» Task instructions:
In the entries below, begin at the line with "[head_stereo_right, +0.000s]" and stop after the line with "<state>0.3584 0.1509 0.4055"; output those lines exactly and omit the pictures.
*** Provided records
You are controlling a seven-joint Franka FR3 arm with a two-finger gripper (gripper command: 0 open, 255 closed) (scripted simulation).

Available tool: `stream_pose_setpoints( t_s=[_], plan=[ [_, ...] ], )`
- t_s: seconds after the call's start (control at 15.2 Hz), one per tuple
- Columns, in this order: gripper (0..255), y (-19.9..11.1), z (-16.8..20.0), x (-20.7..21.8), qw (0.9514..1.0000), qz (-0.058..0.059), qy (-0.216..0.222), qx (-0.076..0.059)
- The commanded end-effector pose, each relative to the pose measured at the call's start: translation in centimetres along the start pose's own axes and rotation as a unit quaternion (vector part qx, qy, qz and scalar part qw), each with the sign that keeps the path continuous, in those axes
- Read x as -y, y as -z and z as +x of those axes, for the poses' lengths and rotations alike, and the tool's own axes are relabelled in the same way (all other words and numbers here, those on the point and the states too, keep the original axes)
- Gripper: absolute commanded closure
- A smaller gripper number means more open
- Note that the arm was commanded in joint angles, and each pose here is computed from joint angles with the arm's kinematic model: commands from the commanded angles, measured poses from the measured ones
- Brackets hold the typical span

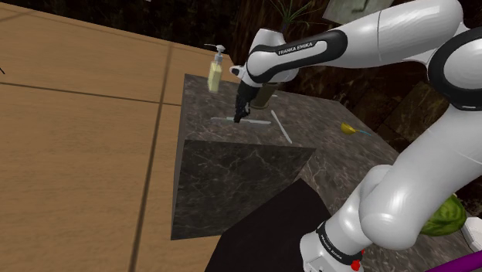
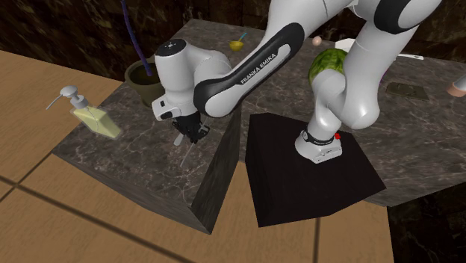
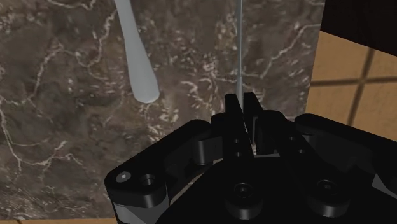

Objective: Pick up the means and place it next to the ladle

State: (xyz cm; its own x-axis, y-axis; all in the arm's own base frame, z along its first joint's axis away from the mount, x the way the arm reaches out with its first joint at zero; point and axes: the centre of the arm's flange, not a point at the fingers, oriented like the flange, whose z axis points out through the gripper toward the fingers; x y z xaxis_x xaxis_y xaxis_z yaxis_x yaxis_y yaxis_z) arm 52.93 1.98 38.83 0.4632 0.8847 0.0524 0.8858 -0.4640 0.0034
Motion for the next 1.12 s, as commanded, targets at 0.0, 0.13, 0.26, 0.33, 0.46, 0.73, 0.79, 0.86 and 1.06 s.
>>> stream_pose_setpoints(
  t_s=[0.0,0.13,0.26,0.33,0.46,0.73,0.79,0.86,1.06],
  plan=[
    [255,1.3,0.0,0.0,1.0,0.0,0.0,0.0],
    [255,2.3,0.0,0.0,1.0,0.0,0.0,0.0],
    [255,3.4,0.1,0.0,1.0,0.0,0.0,0.0],
    [255,3.9,0.1,0.0,1.0,0.0,0.0,0.0],
    [255,4.9,0.2,0.0,1.0,0.0,0.0,0.0],
    [255,7.1,0.3,0.0,1.0,0.0,0.0,0.0],
    [255,7.6,0.3,0.0,1.0,0.0,0.0,0.0],
    [255,8.1,0.3,0.0,1.0,0.0,0.0,0.0],
    [255,9.4,0.4,0.0,1.0,0.0,0.0,0.0]
  ],
)
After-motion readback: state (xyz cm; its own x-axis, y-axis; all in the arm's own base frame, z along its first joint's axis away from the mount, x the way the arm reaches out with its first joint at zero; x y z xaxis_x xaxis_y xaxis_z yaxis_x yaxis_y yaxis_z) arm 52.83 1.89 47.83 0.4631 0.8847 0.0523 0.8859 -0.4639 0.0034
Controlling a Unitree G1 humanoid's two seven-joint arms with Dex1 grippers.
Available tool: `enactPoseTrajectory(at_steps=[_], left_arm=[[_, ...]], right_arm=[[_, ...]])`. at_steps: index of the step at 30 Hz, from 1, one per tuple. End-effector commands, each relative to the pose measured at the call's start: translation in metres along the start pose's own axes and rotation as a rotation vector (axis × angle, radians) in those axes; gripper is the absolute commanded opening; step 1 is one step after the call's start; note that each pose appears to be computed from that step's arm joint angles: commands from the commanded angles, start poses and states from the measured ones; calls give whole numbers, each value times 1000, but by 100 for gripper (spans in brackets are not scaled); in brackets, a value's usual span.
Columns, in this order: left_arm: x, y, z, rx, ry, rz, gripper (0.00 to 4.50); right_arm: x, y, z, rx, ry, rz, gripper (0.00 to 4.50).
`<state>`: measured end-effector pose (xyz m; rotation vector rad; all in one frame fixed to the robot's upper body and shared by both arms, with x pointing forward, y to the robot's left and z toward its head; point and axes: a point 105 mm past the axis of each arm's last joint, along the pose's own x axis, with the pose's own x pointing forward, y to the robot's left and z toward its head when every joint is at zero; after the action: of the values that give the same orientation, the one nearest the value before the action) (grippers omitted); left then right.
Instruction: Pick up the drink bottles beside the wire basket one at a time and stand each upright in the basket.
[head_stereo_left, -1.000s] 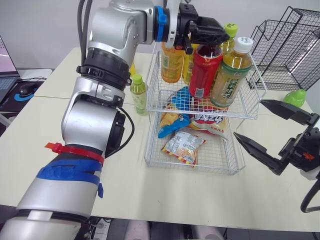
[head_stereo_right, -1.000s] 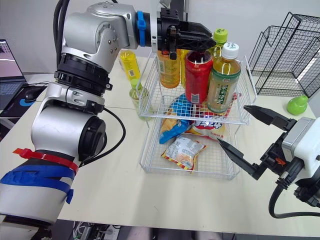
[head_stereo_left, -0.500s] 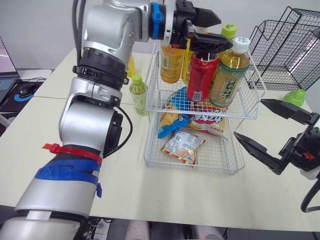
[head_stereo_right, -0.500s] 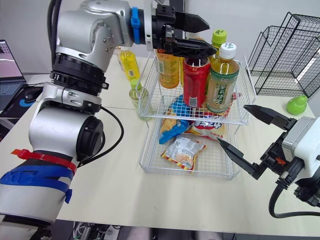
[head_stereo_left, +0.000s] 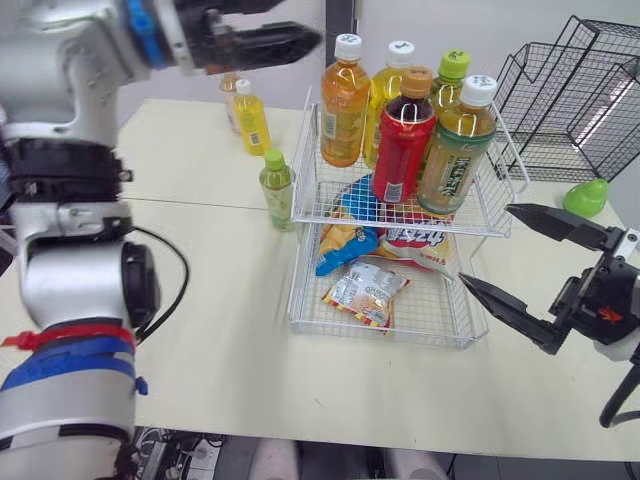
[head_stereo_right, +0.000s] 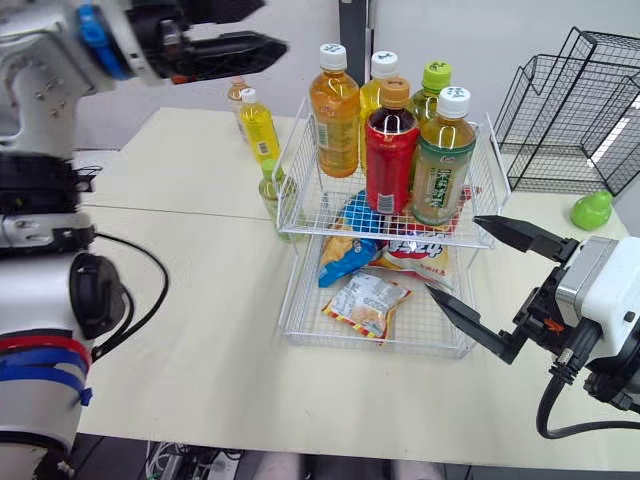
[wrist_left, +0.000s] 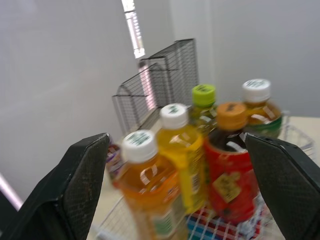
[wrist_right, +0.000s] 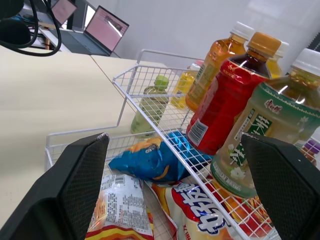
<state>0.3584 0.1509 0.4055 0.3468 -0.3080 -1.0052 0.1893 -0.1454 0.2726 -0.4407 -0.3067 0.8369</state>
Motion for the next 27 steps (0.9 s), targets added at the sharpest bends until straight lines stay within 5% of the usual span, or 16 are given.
enactPoseTrajectory(at_steps=[1,12,27], left_arm=[[-21,12,0,88,9,129,447],[-77,31,-86,-62,194,366,447],[-7,1,-148,-224,166,454,447]], right_arm=[[3,1,8,-26,-41,33,450],[8,3,12,-19,-59,83,450],[1,20,23,21,-55,125,450]])
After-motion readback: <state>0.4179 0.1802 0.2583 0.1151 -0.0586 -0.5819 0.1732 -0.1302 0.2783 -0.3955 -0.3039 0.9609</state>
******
» Problem solution:
[head_stereo_right, +0.000s] 
[wrist_left, +0.000s] 
[wrist_right, +0.000s] 
<state>0.3584 0.1509 0.4055 0.3468 -0.3080 -1.0052 0.1893 -0.1454 0.2726 -0.4407 -0.3067 0.8369</state>

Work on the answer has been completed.